Problem to solve: Show all lines containing "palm" from the data below.

Extracted data:
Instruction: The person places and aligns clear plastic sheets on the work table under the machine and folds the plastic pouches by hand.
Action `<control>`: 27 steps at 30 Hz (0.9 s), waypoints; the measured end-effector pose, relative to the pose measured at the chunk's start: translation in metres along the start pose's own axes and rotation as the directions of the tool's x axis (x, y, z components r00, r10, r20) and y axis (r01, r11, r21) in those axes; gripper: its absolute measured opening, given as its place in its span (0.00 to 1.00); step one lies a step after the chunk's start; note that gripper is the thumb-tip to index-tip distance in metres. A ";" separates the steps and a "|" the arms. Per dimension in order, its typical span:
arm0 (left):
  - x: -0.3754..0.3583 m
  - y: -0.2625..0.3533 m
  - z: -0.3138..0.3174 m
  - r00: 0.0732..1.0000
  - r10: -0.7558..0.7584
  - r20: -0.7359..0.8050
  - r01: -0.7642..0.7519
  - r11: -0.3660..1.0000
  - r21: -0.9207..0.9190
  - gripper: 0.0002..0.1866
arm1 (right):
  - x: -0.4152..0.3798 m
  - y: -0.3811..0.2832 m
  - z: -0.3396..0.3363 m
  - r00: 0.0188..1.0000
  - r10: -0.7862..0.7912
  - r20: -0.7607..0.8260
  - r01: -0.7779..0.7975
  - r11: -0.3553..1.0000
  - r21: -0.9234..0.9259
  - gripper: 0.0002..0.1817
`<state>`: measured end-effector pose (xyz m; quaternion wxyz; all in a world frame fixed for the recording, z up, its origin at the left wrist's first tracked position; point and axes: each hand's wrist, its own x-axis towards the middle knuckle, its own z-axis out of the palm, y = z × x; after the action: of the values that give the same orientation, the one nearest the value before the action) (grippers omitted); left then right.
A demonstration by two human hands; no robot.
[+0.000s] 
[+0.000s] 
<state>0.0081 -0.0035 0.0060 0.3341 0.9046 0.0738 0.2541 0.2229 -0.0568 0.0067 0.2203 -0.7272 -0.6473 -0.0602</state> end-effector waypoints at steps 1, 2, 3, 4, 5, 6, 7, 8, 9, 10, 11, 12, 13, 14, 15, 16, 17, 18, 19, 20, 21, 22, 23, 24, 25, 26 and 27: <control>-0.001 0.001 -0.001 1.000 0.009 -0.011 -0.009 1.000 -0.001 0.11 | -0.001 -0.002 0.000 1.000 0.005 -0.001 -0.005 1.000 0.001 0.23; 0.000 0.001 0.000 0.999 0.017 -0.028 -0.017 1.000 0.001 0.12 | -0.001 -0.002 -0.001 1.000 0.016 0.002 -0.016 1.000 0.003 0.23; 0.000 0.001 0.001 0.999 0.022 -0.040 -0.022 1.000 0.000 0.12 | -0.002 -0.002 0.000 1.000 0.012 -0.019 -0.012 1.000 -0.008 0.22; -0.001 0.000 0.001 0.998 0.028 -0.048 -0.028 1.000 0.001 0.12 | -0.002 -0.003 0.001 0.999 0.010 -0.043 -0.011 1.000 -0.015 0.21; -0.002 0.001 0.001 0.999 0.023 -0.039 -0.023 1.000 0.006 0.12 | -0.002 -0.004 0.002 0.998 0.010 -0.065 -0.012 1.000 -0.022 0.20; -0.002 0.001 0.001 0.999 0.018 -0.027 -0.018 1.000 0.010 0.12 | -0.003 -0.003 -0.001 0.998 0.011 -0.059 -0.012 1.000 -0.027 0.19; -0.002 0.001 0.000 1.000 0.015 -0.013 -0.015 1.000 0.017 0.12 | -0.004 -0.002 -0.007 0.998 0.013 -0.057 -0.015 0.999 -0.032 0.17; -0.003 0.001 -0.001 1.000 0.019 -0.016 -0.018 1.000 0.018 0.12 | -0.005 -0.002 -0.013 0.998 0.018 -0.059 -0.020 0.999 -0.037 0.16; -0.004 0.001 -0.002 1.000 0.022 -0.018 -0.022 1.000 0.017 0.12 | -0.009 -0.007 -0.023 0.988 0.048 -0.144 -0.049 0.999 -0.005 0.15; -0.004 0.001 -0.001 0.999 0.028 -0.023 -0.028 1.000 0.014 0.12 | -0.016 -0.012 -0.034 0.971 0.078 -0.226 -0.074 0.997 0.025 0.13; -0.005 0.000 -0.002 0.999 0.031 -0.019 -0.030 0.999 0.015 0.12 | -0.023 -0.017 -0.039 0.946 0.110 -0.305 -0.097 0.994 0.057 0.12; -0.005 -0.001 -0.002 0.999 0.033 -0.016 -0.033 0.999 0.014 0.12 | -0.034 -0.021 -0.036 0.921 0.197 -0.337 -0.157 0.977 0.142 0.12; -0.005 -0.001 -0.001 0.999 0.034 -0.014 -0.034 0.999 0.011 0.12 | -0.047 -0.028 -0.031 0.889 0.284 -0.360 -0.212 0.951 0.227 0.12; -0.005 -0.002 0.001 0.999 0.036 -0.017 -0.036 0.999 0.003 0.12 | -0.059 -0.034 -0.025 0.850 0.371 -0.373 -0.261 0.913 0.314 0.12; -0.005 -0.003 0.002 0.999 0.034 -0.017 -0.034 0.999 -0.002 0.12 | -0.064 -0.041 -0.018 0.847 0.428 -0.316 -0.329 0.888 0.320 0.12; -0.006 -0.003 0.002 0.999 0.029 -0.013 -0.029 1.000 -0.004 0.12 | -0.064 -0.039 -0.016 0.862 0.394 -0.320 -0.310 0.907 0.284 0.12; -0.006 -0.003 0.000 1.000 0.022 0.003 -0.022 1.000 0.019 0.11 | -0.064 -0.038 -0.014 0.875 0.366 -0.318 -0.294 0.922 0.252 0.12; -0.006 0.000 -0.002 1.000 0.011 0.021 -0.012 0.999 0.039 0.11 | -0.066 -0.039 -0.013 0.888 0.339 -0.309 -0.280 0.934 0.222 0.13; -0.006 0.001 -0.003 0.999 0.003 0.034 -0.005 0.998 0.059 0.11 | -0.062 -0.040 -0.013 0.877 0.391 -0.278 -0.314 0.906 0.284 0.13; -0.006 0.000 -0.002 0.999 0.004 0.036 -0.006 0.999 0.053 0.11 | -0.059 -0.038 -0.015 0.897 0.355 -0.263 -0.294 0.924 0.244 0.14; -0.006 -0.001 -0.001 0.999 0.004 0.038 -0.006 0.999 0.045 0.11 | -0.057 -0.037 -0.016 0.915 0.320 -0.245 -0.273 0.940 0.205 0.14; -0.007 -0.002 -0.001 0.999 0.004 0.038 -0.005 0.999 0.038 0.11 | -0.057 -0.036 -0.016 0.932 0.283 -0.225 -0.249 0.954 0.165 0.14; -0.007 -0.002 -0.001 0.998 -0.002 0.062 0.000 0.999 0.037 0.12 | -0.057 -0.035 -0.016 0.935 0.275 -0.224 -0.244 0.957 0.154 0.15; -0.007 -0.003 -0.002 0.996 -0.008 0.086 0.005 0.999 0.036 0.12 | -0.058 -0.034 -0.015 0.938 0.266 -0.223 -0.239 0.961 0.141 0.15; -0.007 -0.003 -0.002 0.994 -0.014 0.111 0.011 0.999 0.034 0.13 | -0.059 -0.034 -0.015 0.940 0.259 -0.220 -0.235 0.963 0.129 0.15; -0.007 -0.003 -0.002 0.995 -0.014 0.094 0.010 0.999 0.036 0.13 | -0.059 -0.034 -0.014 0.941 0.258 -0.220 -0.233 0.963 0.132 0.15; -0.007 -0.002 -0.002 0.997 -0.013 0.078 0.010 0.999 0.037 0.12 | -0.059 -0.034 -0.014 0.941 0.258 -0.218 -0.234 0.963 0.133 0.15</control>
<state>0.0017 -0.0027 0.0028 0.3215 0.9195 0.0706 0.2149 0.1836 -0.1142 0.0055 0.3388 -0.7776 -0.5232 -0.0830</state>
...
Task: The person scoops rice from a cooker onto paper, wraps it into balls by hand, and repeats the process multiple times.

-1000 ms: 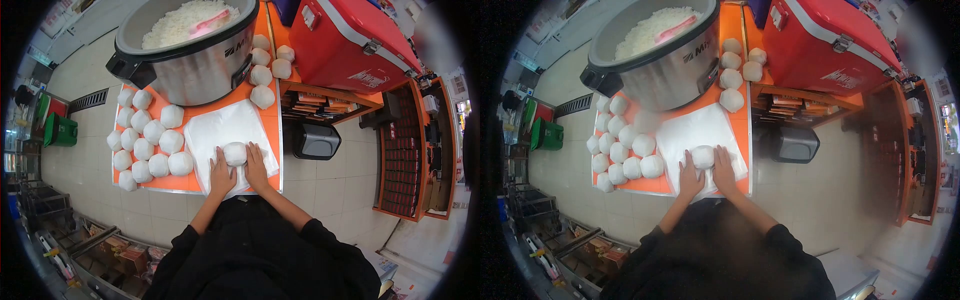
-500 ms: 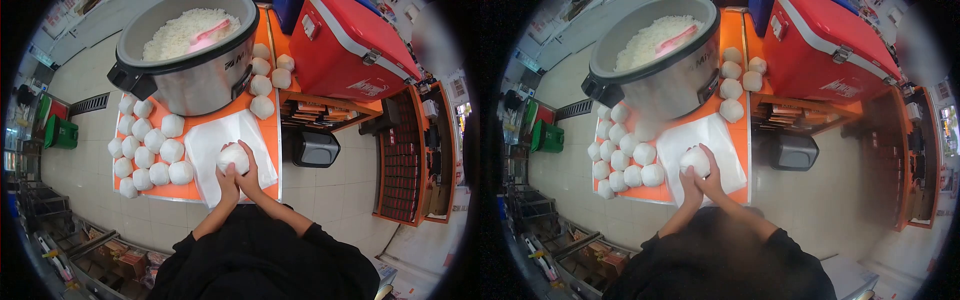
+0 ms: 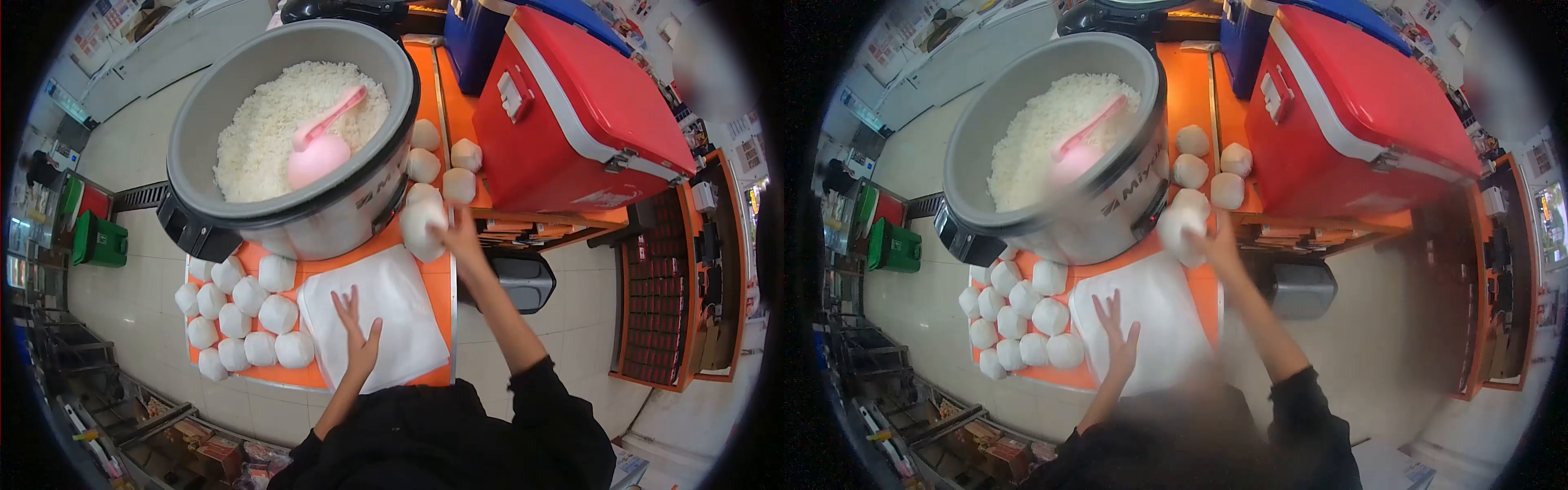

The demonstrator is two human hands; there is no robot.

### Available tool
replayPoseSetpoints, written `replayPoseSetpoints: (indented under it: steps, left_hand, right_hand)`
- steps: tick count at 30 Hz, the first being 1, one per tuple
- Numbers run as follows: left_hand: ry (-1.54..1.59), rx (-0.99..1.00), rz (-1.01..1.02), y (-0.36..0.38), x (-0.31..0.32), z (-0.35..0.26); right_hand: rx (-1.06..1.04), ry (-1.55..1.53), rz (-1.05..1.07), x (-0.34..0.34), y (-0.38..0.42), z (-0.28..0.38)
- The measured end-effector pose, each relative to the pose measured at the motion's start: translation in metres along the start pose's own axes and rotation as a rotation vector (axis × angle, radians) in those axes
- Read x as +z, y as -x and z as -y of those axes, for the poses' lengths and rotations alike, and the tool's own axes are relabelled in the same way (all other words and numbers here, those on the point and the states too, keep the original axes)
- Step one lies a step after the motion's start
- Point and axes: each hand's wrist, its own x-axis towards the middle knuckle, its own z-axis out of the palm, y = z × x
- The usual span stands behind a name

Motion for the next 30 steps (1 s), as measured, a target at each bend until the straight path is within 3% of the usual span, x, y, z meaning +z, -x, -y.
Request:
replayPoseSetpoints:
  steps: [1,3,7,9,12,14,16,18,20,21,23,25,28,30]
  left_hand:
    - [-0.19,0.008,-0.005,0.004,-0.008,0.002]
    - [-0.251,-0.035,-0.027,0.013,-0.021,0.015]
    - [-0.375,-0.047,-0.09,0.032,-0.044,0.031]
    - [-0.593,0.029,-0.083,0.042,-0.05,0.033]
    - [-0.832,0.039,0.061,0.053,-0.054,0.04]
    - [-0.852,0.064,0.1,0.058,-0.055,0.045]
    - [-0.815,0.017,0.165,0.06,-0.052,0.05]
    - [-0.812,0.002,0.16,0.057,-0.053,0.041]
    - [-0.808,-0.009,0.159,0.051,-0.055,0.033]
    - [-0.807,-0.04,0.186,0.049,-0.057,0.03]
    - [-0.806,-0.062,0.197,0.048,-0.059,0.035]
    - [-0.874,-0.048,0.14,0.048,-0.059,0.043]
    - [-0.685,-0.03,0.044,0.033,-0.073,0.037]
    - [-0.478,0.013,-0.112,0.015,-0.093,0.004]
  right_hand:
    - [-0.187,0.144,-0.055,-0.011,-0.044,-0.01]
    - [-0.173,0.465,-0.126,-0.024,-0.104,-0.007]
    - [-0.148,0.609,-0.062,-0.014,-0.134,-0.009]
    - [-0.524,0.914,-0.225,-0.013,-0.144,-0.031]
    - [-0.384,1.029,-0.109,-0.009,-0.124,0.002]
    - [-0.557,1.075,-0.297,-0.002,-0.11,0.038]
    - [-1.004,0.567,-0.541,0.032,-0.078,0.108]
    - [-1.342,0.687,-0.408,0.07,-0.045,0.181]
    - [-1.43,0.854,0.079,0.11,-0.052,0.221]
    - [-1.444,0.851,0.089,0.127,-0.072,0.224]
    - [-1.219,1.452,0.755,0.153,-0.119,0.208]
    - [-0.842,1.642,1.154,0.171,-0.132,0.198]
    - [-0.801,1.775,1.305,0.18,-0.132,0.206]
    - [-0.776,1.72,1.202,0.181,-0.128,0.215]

Result:
`<state>`: measured end-effector pose (xyz m; quaternion wxyz; all in a world frame fixed for the recording, z up, its origin at the left wrist's first tracked position; point and axes: each hand's wrist, its own x-axis towards the middle knuckle, its own z-axis out of the palm, y = z × x; after the action: of the values that give the same orientation, the one nearest the value before the action) (grippers omitted); left then right.
- Point and axes: each hand's wrist, its own x-axis towards the middle knuckle, its own z-axis out of the palm, y = z × x

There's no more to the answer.